Have you noticed a surge in suspicious email addresses? 

This could look like gibberish, or maybe just a surge in sign-ups with no explanation. Or perhaps you’re seeing an unusual amount of unconfirmed or complaining Subscribers, or even a drop in open rates. These things might mean that you're experiencing a Listbomb. 

But don’t worry! We’re here to help and you can fix this. 

What is a Listbomb?

But first, what is a listbomb anyway? Well it’s pretty simple. A listbomb is when a bot (or a person!) signs up email addresses to Forms or Landing Pages without the Subscribers' permission. (It’s actually really common.)

There are bots crawling all over the internet looking for Forms to fill out. When they find one, they fill it in with whatever list or information they’ve been programmed to use. It could be a lot of unexplainable email addresses, or legitimate ones scraped from elsewhere on the internet, or even purchased as a list. 

So why is it a problem? 

Sending to a lot of email addresses that didn’t request your content is a recipe for deliverability problems. Open rates will plummet, complaint rates will spike, and this can hurt your overall reputation and deliverability with email providers. That means those folks who want to read your emails, may have a harder time doing so. 

How do I know if I’m being listbombed?

So how do you know if you’re being listbombed? There are a couple of indicators. First, we might tell you! 
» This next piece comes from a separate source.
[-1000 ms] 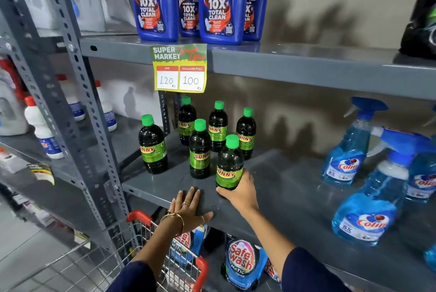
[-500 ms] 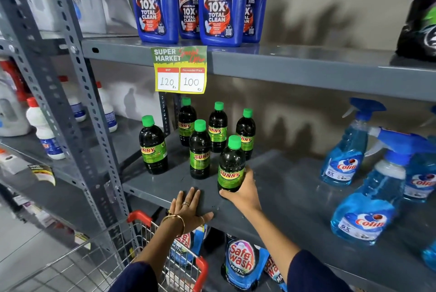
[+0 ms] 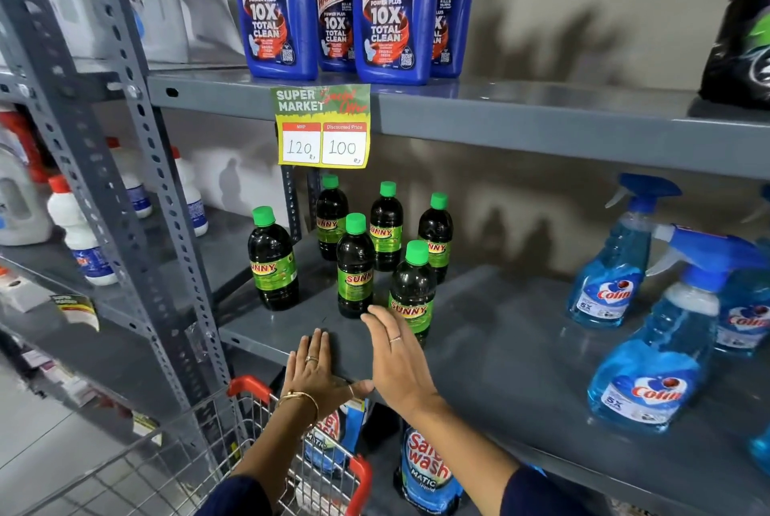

We monitor things like bounce rates, complaint rates, and unsubscribe rates. When we see something spike in the wrong direction, we can investigate,  and if we see signs that you’re being or have been listbombed, we’ll reach out. Together we'll mitigate any damage and protect your account! 

Another easy way to spot a listbomb is by looking at recent sign-ups. If you see a surge in sign-ups from the same domain, pay attention. This doesn't mean a new group of 10 new Subscribers. We're talking about domains you may have never seen on your list before, or those that appear to be gibberish. 

What does a false opt-in look like? 

First, addresses like 12345@gmail.com or sdkoren85459842@yahoo.com are red flags. 

If you collect the names of your Subscribers on your Form, the information that’s submitted into that field can also be a good indicator if bots are present. Watch out for names that are just a string of letters and/or numbers, part of the email address itself (like a copy/paste of everything before the @ symbol), or the same name being used for multiple email addresses.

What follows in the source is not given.